Finally, the SSH private key can be encrypted with a password.

Defense in depth is needed. Storing a ssh private key in plain text with no IP restriction is no different to having a password manager store your passwords in plain text on your HD.

hoppp•22m ago
All those things are optional.

Doesn't make uploading the keys that much better. Now is the time for key rotation everywhere. Fast.

throwaway2027•40m ago
You should assume by default for any AI agent that it will read anything. Even if you manually allow/deny and "restrict" it to a subdirectory I would still hold that assumption. Claude reads your ~/.bash_history too so when you ran something it can use that same command.
ben_w•26m ago
Indeed. I use a spare laptop that has no accounts other than (1) the AI themselves, (2) a secondary GitHub account which has "untrusted devices" in the name to emphasise the point.
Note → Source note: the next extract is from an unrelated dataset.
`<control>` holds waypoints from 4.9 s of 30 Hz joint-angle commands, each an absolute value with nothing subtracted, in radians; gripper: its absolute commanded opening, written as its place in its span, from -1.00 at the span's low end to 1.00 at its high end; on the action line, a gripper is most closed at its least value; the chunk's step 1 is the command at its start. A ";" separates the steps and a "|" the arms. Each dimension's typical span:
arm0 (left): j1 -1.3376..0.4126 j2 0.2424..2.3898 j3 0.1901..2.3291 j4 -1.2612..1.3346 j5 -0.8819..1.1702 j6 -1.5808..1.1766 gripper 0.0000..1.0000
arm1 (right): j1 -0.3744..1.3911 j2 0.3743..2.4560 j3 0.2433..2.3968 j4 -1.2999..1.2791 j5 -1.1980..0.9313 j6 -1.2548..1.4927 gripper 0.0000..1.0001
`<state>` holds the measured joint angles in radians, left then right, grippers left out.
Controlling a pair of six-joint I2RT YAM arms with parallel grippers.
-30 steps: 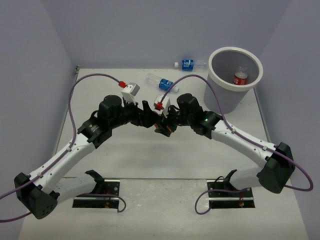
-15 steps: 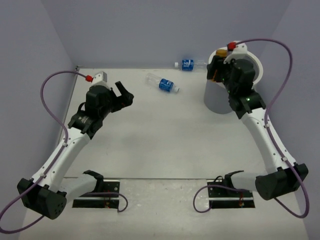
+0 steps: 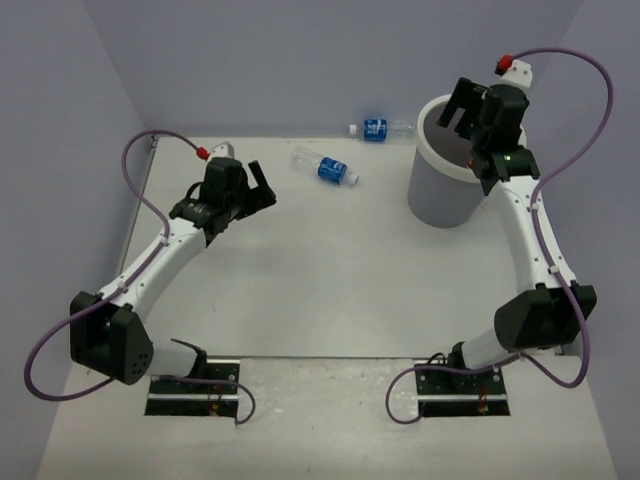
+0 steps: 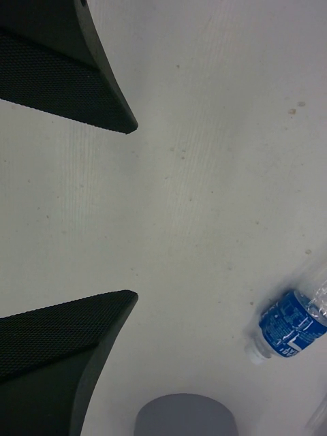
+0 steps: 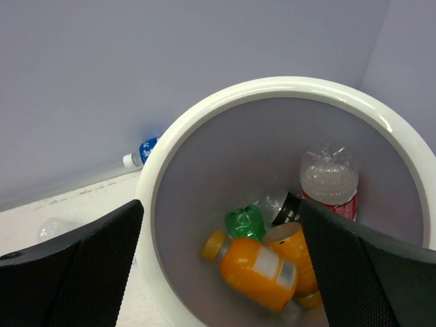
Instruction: Put the plastic bottles in the bin
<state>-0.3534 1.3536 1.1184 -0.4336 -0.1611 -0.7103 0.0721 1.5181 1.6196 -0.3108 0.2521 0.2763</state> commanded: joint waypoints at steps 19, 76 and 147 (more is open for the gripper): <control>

If I recall correctly, I did a full system reset before setting it up this way. It's certainly not logged into iCloud etc.

cpburns2009•35m ago
Honestly what else would you expect an AI agent to do when using remote inference? Isn't giving full context into your code base the whole point?
InsideOutSanta•14m ago
I'd expect it to be smart about what it actually needs to put in its context. I doubt it needs .env files, for example.
drakythe•34m ago
And this is why so many people run these inside of VMs. Still baffles me how these tools became so accepted when tossing out a `curl -o example.com/script.sh | bash` would be met with (rightful) skepticism until that script was examined.
LetsGetTechnicl•34m ago
So many of the replies are saying that they should've restricted access using .md files and whatnot. Is really any guarantee that they even follow those? It seems like even if you ask pretty please don't touch those files, there's a chance they will. So many people have just willingly installed spyware on their computers and big tech calls this the next big thing.
fhdkweig•30m ago
That's the whole reason I refuse to install Google Drive or Dropbox's desktop applications. I only use the web interface so I know exactly what gets uploaded and when. I assume that anything running on my computer gets access to everything.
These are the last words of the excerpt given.